James Webb Space Telescope Data Analysis Tool Notebooks

This repository contains Jupyter notebooks intended to illustrate workflows for analyzing JWST data. The notebooks are likely to be useful for analyzing data from other observatories as well.

You can view rendered versions of the notebooks at https://spacetelescope.github.io/jdat_notebooks/.

To download and execute the notebooks, clone this repository to your local computer. Most of the notebooks rely on packages that are available in astroconda, although a few rely on packages that should be installed using pip. The version dependencies are listed in the environment.yaml and in the requirements file in each notebook folder.

Development Procedure for JDAT Notebooks

This document is a description of the JWST Data Analysis Tools Approach to "Notebook-Driven Development". The procedures here outline the process for getting a notebook through successive development stages to become something that can be "live" on the spacetelescope notebooks repository.

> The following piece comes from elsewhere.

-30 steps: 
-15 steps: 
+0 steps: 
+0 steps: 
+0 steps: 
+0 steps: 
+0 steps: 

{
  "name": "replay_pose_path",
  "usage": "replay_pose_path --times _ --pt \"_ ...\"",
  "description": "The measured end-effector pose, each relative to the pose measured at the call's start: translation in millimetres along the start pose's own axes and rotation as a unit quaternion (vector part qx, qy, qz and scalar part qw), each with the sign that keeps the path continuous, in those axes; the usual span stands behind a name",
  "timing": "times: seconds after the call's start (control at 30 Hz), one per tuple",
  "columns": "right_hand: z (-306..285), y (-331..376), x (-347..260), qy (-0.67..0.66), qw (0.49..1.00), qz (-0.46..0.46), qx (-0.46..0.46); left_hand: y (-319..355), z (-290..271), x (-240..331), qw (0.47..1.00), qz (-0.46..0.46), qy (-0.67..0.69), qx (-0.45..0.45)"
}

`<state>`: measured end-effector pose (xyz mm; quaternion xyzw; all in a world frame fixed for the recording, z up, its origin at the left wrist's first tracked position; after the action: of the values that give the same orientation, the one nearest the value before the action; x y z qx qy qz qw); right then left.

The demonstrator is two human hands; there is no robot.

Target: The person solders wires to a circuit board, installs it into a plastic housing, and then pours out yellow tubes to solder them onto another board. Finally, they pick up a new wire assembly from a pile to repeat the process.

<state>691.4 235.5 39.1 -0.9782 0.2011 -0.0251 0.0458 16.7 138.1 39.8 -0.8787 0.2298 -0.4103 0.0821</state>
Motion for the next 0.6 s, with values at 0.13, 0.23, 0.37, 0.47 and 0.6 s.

These notebooks can have many varied science cases, but follow a relatively standard workflow:

  1. Notebook Concept
  2. Notebook Draft
  3. Notebook-driven development
  4. Integrated Notebook
  5. Final/Public Notebook
  6. Revision based on Community feedback

These stages and the process for moving from one to the other are described below.

The procedure to submit the notebook via a Pull Request is described at the end of this document. This is repeated for each of the 5 stages.

Note that there is much more information on writing Jupyter notebooks at the STScI notebook style guide, and similar guidance for Python code at the STScI Python style guide. These guidelines are in place to make review steps easier.

Notebook Concept

The primary purpose of this stage is to record a scientific workflow, but without including actual code. This stage is generally done primarily by a scientist. Reasonably often, notebooks can skip this stage if they are simpler or if the underlying tools are already well-enough developed to be immediately implemented.

To begin a notebook at this stage, the notebook author should start with either the notebook template from the notebook style guide or a blank Jupyter notebook. They then write out their workflow in words. Where possible, they put example code of the sort they would like to see, even if it is not implemented yet. For example, an author might write this in such a notebook:

In [ ]: spectral_line = find_line(jwst_miri_spectrum)

`spectral_line` should be a list of line centers and names of lines indexed by spaxel,
found using a derivative-based line-finder.

even if the find_line function doesn't yet exist anywhere.

The top-level header of the notebook (i.e., the title) should have "Concept: " at the start to make it clear this is a concept notebook. The filename should not have concept in it, however, as the filename will generally remain the same throughout the later stages.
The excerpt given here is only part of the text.